Cross-Modal Emotion Transfer for Emotion Editing in Talking Face Video¶

Conference: CVPR 2026 arXiv: 2604.07786 Code: https://chanhyeok-choi.github.io/C-MET/ Area: Image Generation / Talking Face Keywords: Emotion Editing, Cross-Modal Transfer, Talking Face Generation, Emotion Semantic Vector, Extended Emotions

TL;DR¶

This paper proposes C-MET (Cross-Modal Emotion Transfer), which models the mapping of emotion semantic vectors between speech and facial expression spaces, achieving for the first time speech-driven talking face video generation for extended emotions (e.g., sarcasm, charisma), surpassing the state of the art in emotion accuracy by 14%.

Background & Motivation¶

Background: Emotional talking face generation is a core application of generative models, aiming to convert neutral talking videos into videos with target emotions.

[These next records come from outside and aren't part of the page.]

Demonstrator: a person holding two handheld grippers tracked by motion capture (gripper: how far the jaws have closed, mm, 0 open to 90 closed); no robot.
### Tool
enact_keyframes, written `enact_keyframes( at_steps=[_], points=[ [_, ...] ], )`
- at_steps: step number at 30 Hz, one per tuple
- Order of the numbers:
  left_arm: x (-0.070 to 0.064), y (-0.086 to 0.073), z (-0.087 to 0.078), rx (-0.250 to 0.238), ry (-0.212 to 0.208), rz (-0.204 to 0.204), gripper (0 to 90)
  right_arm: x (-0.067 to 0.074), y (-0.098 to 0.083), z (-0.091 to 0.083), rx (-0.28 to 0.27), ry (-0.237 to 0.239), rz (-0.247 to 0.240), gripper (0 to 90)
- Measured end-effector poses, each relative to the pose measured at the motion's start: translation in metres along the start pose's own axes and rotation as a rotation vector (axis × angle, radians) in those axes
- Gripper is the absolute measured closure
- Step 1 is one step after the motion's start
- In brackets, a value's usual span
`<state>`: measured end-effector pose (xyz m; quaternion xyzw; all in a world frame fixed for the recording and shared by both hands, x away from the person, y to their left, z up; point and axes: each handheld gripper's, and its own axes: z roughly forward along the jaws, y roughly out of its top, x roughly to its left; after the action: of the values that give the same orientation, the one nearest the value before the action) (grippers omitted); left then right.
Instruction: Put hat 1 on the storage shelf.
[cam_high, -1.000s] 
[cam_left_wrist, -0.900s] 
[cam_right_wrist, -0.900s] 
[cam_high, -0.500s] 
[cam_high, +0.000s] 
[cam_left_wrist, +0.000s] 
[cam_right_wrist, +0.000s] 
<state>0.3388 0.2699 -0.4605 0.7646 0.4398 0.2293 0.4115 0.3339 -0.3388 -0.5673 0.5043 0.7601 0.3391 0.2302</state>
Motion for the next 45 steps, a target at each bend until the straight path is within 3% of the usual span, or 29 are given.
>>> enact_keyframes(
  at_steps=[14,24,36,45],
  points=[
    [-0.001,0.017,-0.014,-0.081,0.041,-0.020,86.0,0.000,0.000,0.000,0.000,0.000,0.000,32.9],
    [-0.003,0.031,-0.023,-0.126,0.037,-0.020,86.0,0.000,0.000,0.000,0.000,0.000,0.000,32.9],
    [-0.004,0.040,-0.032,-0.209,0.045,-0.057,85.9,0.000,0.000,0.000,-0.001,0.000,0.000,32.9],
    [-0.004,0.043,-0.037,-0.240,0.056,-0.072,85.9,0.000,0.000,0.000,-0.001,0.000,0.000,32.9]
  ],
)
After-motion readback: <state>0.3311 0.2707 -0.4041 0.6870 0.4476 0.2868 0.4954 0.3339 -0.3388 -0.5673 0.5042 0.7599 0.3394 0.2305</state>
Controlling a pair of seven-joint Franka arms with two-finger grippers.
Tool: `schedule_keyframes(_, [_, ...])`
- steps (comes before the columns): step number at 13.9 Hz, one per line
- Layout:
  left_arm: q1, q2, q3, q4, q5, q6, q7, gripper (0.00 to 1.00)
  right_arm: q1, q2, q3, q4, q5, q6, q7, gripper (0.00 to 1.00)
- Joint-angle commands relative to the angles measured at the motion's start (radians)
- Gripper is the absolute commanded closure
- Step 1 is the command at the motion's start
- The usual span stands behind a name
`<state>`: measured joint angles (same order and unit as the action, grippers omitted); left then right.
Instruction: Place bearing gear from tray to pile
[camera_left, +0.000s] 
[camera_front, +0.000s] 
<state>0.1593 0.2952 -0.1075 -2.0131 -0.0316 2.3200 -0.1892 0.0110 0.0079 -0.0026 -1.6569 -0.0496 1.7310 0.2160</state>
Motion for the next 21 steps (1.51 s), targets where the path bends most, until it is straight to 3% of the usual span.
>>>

Existing methods are categorized into three types based on emotion source: label-driven, speech-driven, and image-driven.

Limitations of Prior Work: (1) Label-driven methods support only predefined discrete emotion categories (e.g., 8 basic emotions) and cannot represent complex or nuanced emotions; (2) In speech-driven methods, emotion and linguistic content are entangled and cannot be disentangled; (3) Image-driven methods require high-quality frontal reference images, and reference data for extended emotions (e.g., sarcasm) is difficult to obtain.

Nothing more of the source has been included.